Aim of the exercise:
The answer must consist of every line from the data that holds the string "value".

Supplied information:

------------------------------------------------

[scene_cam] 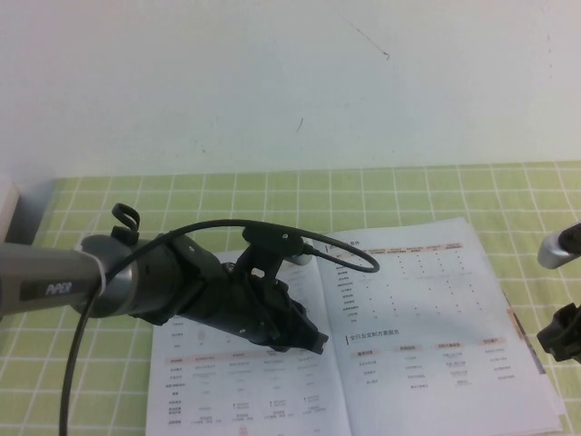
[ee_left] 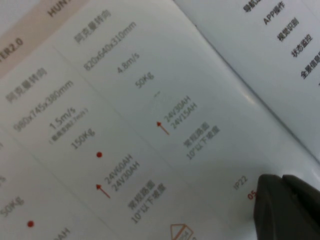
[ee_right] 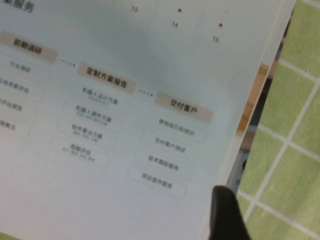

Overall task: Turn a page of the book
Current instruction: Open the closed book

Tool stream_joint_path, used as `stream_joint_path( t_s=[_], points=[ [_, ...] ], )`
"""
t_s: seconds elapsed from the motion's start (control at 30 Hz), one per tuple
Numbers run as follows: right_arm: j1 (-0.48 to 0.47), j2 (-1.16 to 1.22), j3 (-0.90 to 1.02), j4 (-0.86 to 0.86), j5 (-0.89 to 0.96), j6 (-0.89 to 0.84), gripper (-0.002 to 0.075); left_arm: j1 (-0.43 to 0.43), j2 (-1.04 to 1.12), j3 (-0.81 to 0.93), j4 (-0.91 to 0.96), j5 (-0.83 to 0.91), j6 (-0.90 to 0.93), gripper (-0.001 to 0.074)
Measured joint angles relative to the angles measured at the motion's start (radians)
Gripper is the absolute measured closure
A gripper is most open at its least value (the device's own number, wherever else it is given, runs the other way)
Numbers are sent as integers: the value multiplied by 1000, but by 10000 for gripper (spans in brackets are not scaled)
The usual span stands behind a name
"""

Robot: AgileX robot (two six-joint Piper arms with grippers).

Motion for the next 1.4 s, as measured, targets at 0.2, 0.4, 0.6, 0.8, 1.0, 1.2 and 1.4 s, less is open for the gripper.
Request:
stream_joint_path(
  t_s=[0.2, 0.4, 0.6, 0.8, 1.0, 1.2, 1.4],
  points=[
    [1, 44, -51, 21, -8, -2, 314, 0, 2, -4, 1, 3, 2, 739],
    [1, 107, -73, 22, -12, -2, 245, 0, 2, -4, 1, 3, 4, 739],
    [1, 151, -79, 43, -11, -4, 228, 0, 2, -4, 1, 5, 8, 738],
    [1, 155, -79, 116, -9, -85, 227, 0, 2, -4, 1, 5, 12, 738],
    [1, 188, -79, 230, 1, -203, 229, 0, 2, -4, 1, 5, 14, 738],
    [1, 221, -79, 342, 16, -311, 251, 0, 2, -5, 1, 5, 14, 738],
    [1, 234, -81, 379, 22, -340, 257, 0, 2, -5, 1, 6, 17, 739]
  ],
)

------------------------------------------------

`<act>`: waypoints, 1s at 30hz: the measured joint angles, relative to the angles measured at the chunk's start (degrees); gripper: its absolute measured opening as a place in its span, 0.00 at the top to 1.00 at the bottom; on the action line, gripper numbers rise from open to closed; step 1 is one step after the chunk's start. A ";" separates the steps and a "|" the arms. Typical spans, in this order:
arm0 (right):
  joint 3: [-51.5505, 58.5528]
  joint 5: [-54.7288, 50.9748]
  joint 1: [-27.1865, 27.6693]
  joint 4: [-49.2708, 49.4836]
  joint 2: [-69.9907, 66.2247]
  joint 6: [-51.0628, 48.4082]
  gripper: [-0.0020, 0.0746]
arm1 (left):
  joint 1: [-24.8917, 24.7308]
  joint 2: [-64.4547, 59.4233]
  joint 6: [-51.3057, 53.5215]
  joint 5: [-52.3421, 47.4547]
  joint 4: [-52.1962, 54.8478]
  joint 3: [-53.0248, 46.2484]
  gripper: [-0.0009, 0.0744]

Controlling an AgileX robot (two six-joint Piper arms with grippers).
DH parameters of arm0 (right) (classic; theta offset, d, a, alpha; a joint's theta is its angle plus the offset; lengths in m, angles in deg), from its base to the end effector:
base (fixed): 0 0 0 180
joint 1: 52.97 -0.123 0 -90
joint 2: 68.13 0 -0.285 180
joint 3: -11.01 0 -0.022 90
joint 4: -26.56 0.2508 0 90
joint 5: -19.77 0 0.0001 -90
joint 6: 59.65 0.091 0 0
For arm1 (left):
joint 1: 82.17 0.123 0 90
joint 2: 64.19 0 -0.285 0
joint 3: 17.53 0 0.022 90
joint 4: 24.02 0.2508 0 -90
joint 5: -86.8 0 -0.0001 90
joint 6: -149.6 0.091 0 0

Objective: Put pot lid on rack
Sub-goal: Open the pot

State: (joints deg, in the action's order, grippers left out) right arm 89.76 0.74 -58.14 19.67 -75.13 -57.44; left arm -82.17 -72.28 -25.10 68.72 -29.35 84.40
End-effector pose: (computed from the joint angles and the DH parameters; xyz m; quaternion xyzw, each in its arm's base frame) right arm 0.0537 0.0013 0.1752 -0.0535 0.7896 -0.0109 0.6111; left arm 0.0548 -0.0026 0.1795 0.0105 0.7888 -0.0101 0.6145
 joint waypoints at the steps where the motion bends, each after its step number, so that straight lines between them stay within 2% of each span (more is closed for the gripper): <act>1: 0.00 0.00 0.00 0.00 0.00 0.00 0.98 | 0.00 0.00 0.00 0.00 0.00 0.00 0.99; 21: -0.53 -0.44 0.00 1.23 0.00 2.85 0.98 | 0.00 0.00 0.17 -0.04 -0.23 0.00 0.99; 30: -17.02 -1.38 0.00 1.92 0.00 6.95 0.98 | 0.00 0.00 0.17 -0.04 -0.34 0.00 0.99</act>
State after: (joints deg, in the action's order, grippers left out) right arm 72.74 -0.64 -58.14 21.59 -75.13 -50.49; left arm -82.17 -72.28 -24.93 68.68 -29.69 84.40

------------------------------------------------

Exercise solution:
A gripper is most open at its least value (the device's own number, wherever else it is given, runs the other way)
Numbers are sent as integers: the value multiplied by 1000, but by 10000 for gripper (spans in brackets are not scaled)

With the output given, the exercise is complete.